HİÇ GERİ ADIM ATMADI
Polis araçlarıyla bizi dağıtmak emeliyle üzerimize gelindiğinde de korkmazdı. Geri adım attığını hiç görmedim. Küçücük vücuduyla kocaman bir yük yüklendi. Öğretmenliğinin birinci yılıydı, şimdi çiçeği burnunda bir öğretmenken, öğrencilerine kavuşamadan okuldan atıldı. Bir mühlet sonra her ikimiz de okula geri döndük. Zekiye öğretmendi, ben ise öğrenci. Ortadan geçen bu 14 yıl içinde, biz evlendik, çocuklarımız oldu. Döndüğü periyotta hastalığı başlamıştı aslında.

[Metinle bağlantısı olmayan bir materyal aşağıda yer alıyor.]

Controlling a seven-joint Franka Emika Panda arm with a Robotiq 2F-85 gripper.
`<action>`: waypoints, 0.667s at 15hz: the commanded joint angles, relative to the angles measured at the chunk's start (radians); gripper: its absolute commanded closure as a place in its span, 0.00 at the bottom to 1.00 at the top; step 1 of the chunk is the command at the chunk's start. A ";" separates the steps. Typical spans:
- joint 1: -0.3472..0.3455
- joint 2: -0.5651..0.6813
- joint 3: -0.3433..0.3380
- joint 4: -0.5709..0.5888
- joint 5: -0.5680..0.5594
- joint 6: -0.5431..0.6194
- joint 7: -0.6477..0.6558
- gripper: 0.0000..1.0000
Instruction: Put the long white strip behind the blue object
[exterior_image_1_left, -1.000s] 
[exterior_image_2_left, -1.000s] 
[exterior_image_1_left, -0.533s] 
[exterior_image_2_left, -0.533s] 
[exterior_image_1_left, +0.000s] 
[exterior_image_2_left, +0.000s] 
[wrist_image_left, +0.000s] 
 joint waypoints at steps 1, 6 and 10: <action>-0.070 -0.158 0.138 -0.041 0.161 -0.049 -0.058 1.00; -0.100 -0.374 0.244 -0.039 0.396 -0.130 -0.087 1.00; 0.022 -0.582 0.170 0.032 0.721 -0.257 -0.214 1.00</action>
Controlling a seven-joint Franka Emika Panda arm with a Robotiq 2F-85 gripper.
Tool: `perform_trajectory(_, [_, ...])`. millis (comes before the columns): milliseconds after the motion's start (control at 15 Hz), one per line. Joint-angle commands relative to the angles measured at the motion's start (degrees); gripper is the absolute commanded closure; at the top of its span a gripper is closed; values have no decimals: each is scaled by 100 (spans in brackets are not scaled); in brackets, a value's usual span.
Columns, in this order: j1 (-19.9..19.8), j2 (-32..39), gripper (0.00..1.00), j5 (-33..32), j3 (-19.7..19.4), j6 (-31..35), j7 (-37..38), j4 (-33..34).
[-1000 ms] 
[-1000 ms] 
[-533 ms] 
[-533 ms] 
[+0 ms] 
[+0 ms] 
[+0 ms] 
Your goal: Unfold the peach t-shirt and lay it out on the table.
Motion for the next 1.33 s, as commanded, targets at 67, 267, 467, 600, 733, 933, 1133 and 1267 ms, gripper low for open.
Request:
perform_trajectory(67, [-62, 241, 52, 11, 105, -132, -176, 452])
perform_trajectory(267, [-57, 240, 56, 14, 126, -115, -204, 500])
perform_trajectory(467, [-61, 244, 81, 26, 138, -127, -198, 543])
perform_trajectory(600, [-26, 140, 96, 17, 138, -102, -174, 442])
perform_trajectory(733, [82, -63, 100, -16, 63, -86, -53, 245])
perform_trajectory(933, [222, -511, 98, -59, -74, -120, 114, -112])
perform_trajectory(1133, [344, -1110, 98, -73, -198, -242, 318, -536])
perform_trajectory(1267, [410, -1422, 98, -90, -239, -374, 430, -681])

Çok güç koşullarda öğrencilerine kavuştu, bunu çok istiyordu.”
Ali Şükrü Sula Kız Anadolu İmam Hatip Lisesi’ne geri dönen Zekiye Yağmurcu’nun öğrencilerine o zorlukları anlattığını aktaran Deniz Dilmen, “Öğrencilerine biz başörtü uğraşını verdik, siz ayaklar altına almayın diyormuş. Kendi yaşadıklarını onlara birer örnek olarak anlatıp, öğrencilerinin bu çabanın bir inancın göstergesi olduğunu ve sahip çıkması gerektiğini söylüyordu. Son ana kadar daima yanındaydım. Hastanede kanser tedavisi sürüyordu, çok acılar çekti. Annem ve ben yanında refakatçi olarak kaldık. Daima güler yüzlüydü, dirayetliydi. Hafızamızda dik duruşu ve güler yüzüyle kalacak. Hasta haliyle bir defa bile of demedi, daima Allah’a şükrederdi. Ziyarete gelenlere bir şeyler ikram etmeye çalışıyordu hastanede. Biz daima kitap okurduk, dakikada kaç söz olduğumuzu daima sayardık. Okumayı çok severdik, okumama o vesile oldu” diye konuştu.